EXERCISE - Reproduce all of the data exactly as written.

DATA -
--
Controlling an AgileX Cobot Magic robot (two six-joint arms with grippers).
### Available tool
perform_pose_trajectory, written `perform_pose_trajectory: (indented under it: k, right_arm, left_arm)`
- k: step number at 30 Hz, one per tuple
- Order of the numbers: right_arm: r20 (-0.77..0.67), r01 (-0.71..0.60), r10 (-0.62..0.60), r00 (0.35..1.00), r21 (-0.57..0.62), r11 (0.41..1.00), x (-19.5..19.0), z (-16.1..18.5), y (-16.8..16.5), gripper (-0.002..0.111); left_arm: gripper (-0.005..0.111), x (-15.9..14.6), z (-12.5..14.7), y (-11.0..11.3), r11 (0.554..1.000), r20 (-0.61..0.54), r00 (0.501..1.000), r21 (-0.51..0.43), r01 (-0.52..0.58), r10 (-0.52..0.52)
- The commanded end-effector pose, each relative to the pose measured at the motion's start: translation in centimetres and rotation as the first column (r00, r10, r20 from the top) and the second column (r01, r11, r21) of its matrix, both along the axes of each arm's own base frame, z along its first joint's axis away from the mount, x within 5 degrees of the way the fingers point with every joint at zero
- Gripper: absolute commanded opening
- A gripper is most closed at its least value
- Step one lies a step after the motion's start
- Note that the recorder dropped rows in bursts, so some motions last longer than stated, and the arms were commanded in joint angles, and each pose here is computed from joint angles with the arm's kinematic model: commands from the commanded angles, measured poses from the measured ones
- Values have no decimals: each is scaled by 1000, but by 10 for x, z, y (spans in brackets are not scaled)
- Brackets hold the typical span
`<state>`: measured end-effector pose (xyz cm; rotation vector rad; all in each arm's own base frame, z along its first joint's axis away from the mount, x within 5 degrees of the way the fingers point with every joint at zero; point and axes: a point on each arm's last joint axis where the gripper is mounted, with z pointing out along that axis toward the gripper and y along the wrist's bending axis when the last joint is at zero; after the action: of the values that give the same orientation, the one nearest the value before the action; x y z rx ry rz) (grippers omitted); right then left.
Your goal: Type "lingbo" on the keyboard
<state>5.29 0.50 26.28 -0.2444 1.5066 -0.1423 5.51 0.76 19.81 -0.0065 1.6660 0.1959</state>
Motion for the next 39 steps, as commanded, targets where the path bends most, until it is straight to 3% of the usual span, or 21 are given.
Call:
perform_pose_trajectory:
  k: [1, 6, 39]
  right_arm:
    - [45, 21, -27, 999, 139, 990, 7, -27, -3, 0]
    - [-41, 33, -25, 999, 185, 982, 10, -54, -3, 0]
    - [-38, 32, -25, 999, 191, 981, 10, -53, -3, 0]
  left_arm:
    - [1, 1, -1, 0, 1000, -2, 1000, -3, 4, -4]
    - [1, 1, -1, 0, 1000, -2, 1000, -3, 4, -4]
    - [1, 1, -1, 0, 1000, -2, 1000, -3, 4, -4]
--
SOLVED EXERCISE -
Controlling an AgileX Cobot Magic robot (two six-joint arms with grippers).
### Available tool
perform_pose_trajectory, written `perform_pose_trajectory: (indented under it: k, right_arm, left_arm)`
- k: step number at 30 Hz, one per tuple
- Order of the numbers: right_arm: r20 (-0.77..0.67), r01 (-0.71..0.60), r10 (-0.62..0.60), r00 (0.35..1.00), r21 (-0.57..0.62), r11 (0.41..1.00), x (-19.5..19.0), z (-16.1..18.5), y (-16.8..16.5), gripper (-0.002..0.111); left_arm: gripper (-0.005..0.111), x (-15.9..14.6), z (-12.5..14.7), y (-11.0..11.3), r11 (0.554..1.000), r20 (-0.61..0.54), r00 (0.501..1.000), r21 (-0.51..0.43), r01 (-0.52..0.58), r10 (-0.52..0.52)
- The commanded end-effector pose, each relative to the pose measured at the motion's start: translation in centimetres and rotation as the first column (r00, r10, r20 from the top) and the second column (r01, r11, r21) of its matrix, both along the axes of each arm's own base frame, z along its first joint's axis away from the mount, x within 5 degrees of the way the fingers point with every joint at zero
- Gripper: absolute commanded opening
- A gripper is most closed at its least value
- Step one lies a step after the motion's start
- Note that the recorder dropped rows in bursts, so some motions last longer than stated, and the arms were commanded in joint angles, and each pose here is computed from joint angles with the arm's kinematic model: commands from the commanded angles, measured poses from the measured ones
- Values have no decimals: each is scaled by 1000, but by 10 for x, z, y (spans in brackets are not scaled)
- Brackets hold the typical span
`<state>`: measured end-effector pose (xyz cm; rotation vector rad; all in each arm's own base frame, z along its first joint's axis away from the mount, x within 5 degrees of the way the fingers point with every joint at zero; point and axes: a point on each arm's last joint axis where the gripper is mounted, with z pointing out along that axis toward the gripper and y along the wrist's bending axis when the last joint is at zero; after the action: of the values that give the same orientation, the one nearest the value before the action; x y z rx ry rz) (grippers omitted); right then left.
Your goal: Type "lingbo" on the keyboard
<state>5.29 0.50 26.28 -0.2444 1.5066 -0.1423 5.51 0.76 19.81 -0.0065 1.6660 0.1959</state>
Motion for the next 39 steps, as commanded, targets where the path bends most, until it is straight to 3% of the usual span, or 21 are given.
Call:
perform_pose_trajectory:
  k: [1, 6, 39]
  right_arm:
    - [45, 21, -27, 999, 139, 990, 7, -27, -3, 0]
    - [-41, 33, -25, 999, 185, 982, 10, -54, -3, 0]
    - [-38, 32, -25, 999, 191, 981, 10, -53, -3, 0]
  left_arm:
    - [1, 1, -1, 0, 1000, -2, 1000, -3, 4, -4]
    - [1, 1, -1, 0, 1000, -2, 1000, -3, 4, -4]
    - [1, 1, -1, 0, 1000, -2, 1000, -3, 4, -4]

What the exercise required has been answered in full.